Neural networks have driven innovation in artificial intelligence, including large-scale language models that are now used in a wide range of applications from finance to human resources to healthcare. However, these networks remain black boxes that are difficult for internal engineers and scientists to understand. Now, a team led by data and computer scientists at the University of California, San Diego, has given the neural network equivalent of an X-ray to find out how they actually learn.
The researchers found that the formulas used in the statistical analysis provide a simplified mathematical description of how neural networks, such as ChatGPT's predecessor, GPT-2, learn relevant patterns in data known to be features. This formula also describes how a neural network uses these related patterns to make predictions.
“We are trying to understand neural networks from first principles,” said Dr. Daniel Beaglehole. He is a student in the UC San Diego Department of Computer Science and Engineering and a co-author of the study. “Our formula allows you to simply interpret the features the network uses to make predictions.”
The research team published their findings in the journal March 7. science.
Why is this important? AI-based tools are now pervasive in our daily lives. Banks use it to approve loans. Hospitals use it to analyze medical data such as X-rays and MRIs. Companies use it to screen job applicants. However, it is currently difficult to understand the mechanisms that neural networks use to make decisions and the biases in the training data that may affect them.
“If you don’t understand how neural networks learn, it’s very difficult to establish whether they are producing reliable, accurate, and appropriate responses,” said Mikhail Belkin, corresponding author on the paper and a professor at the UC San Diego Halicioglu Data Science Institute. said. . “This is especially important given the recent rapid growth of machine learning and neural network technologies.”
The study is part of a larger effort by Belkin's research group to develop a mathematical theory that explains how neural networks work. “The technology has moved far ahead of the theory,” he said. “We have to catch up.”

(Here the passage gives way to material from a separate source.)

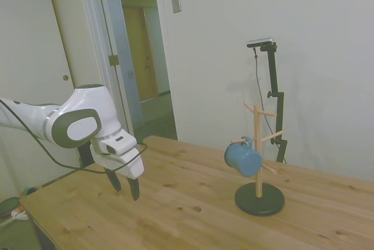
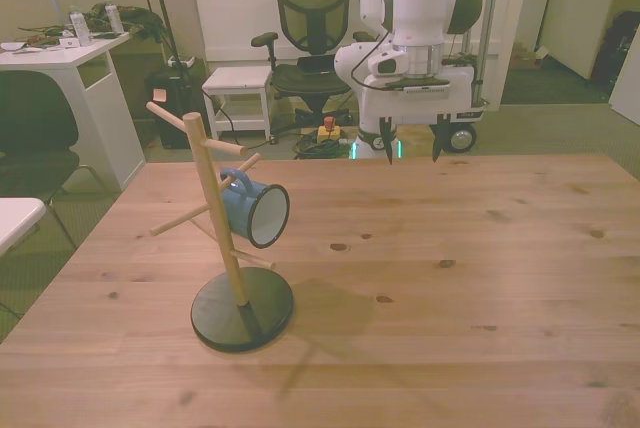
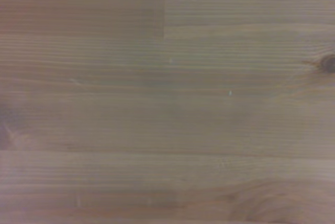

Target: Unload the mug

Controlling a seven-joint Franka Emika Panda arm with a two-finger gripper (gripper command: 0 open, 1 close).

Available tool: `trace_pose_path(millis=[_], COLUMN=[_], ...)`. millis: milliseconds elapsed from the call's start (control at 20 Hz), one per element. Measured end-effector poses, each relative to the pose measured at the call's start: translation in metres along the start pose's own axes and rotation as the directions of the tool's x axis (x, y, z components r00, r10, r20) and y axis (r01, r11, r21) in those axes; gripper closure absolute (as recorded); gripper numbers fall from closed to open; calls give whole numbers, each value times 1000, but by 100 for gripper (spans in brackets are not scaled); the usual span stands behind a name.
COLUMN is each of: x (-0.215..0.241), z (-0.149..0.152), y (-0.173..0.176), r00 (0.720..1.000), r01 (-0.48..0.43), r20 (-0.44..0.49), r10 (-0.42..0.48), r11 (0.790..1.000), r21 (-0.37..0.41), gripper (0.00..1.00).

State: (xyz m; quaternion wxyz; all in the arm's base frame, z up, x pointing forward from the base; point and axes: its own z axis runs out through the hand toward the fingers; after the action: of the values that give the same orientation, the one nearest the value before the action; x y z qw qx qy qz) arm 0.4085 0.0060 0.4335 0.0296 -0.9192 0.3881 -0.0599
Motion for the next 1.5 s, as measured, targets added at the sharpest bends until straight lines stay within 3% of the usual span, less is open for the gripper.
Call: trace_pose_path(millis=[150,400,650,850,900,1050,1200,1500], x=[1,25,86,141,167,163,158,186], z=[-1,-21,-34,-34,-26,-31,-34,-36], y=[0,-11,-23,-38,-45,-61,-91,-116], r00=[1000,989,944,873,835,810,753,589], r01=[-15,-126,-265,-382,-436,-444,-501,-614], r20=[-2,-75,-202,-325,-373,-428,-481,-593], r10=[15,127,262,363,404,402,450,549], r11=[1000,992,964,924,900,896,865,781], r21=[5,19,15,7,-2,1,24,112], gripper=[0,0,0,0,0,0,0,0])
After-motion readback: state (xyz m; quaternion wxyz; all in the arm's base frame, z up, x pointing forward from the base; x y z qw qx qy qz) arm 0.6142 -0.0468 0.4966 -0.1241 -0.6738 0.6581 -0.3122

The team also showed that the statistical formula they used to understand how neural networks learn, known as Average Gradient Outer Product (AGOP), can be applied to improve the performance and efficiency of other types of machine learning architectures that do not involve neural networks.
“If we understand the fundamental mechanisms that drive neural networks, we will be able to build simpler, more efficient and easier to interpret machine learning models,” Belkin said. “We hope this will help democratize AI.”
The machine learning system Belkin envisions will require less computing power to operate and therefore less power from the grid. Additionally, these systems are less complex and easier to understand.
Explain new findings with examples
(Artificial) neural networks are computational tools for learning relationships between data features, such as identifying specific objects or faces in images. One example of a task is determining whether a person is wearing glasses in a new image. Machine learning approaches this problem by providing a neural network with many example (training) images labeled as images of “people with glasses” or “people without glasses.” Neural networks learn the relationships between images and their labels and extract data patterns or features on which to focus on making decisions. One of the reasons AI systems are considered black boxes is because it is often difficult to mathematically explain what criteria the system actually uses to make its predictions, including potential bias. New research provides a simple mathematical explanation for how the system learns these features.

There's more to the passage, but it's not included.